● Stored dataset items
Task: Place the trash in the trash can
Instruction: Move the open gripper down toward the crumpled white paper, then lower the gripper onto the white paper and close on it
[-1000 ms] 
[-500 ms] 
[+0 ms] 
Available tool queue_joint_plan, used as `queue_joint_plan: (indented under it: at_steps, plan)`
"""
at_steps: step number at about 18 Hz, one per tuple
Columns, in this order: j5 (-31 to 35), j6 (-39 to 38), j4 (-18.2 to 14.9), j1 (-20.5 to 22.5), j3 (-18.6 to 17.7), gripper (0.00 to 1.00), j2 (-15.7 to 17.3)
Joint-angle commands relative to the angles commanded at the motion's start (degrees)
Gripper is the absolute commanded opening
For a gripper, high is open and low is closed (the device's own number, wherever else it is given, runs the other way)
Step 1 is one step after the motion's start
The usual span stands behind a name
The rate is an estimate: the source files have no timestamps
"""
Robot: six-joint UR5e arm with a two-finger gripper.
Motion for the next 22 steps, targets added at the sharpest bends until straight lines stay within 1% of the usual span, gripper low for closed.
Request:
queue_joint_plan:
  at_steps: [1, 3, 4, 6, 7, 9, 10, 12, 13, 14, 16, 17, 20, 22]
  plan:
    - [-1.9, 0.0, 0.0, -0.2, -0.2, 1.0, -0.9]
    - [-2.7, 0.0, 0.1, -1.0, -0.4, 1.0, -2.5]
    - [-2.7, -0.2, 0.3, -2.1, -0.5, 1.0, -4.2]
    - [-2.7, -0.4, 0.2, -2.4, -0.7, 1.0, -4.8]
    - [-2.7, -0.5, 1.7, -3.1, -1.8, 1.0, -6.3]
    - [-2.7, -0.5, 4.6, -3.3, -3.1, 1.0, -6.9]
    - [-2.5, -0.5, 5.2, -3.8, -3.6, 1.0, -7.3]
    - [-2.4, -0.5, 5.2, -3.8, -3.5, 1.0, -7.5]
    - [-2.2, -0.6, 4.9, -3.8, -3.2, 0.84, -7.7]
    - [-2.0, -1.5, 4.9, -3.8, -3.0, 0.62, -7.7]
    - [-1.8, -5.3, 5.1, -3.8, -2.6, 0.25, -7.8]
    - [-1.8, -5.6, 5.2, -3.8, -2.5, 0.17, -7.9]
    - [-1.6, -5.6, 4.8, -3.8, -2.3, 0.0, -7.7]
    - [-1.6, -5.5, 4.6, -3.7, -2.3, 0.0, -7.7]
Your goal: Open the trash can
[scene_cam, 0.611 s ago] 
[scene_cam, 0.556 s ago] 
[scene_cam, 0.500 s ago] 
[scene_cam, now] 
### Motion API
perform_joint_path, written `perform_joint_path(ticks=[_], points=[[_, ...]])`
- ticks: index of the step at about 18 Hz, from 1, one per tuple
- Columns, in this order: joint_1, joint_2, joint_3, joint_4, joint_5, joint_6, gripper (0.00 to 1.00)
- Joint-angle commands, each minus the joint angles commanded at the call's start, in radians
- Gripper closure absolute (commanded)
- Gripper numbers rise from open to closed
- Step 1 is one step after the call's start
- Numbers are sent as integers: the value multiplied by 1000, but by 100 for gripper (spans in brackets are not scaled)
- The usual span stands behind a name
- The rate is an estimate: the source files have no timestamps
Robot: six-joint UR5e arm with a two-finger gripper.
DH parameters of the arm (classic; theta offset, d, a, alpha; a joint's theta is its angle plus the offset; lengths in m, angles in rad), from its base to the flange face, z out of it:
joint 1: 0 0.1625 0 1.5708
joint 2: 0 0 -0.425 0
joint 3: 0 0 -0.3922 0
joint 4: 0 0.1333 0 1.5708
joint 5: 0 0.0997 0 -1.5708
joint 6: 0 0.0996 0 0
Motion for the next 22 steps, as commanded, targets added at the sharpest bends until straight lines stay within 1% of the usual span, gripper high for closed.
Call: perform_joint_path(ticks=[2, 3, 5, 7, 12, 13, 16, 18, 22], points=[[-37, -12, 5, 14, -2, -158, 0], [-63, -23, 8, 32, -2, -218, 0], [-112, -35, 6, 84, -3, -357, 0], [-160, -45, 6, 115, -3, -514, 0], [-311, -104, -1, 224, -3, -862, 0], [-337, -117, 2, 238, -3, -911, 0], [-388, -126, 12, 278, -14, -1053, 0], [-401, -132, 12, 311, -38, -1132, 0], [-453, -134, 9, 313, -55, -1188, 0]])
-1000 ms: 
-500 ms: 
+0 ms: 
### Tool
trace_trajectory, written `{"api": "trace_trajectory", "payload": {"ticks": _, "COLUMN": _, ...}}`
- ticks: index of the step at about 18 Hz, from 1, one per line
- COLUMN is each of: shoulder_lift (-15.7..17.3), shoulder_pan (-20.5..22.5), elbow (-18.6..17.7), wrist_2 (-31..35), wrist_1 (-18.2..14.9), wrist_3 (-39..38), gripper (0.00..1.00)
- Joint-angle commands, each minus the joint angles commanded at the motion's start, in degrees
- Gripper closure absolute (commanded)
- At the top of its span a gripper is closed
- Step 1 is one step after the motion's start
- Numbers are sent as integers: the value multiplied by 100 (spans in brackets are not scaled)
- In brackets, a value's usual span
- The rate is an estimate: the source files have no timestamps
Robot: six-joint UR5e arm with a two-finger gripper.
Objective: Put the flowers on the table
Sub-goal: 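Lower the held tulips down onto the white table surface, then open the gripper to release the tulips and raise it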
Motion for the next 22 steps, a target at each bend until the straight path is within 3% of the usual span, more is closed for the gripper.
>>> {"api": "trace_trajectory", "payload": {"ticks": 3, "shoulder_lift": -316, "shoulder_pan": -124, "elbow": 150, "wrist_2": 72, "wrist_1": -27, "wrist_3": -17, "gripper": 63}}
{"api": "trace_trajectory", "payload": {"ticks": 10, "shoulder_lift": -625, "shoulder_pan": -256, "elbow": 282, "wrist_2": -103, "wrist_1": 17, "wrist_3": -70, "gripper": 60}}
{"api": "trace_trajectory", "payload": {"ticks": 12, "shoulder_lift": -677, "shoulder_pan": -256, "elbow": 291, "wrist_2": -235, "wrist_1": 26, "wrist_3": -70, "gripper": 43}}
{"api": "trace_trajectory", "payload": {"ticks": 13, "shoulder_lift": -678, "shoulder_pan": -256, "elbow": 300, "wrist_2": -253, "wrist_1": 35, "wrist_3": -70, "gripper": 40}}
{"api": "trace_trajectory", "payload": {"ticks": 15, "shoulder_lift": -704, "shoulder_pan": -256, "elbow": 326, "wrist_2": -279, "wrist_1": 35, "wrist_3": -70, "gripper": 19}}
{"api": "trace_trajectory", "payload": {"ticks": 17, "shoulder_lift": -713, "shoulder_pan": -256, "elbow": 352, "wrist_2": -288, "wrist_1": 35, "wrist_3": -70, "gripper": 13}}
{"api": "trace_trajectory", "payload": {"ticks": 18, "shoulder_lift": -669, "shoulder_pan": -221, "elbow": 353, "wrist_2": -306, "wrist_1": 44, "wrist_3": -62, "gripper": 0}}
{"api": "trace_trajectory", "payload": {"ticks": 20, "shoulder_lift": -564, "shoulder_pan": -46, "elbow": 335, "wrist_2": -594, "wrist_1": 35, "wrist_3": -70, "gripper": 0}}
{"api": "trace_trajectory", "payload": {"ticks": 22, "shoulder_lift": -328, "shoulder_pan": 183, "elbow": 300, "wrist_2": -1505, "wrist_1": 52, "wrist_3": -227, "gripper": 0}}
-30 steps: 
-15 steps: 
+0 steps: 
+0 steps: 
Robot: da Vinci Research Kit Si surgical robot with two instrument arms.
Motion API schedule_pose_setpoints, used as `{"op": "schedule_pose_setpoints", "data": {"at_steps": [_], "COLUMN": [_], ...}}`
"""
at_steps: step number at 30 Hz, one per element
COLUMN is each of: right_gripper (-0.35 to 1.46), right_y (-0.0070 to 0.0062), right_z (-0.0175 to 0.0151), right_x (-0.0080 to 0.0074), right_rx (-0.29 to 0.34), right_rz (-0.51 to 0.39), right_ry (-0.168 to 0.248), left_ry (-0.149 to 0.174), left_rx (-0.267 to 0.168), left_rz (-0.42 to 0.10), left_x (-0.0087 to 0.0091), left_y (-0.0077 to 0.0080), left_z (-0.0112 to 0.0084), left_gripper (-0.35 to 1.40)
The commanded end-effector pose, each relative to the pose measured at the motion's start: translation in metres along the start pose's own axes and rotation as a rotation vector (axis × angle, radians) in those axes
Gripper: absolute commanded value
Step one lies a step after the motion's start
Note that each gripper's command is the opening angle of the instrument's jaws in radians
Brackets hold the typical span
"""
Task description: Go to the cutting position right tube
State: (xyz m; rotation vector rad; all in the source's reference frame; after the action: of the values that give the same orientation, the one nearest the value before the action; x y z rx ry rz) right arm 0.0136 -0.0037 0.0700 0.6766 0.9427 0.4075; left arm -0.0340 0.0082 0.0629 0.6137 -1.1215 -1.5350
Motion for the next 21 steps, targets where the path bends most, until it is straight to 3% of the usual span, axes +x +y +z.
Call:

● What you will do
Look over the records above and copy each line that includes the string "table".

● Exercise solution
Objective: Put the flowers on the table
Sub-goal: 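Lower the held tulips down onto the white table surface, then open the gripper to release the tulips and raise it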

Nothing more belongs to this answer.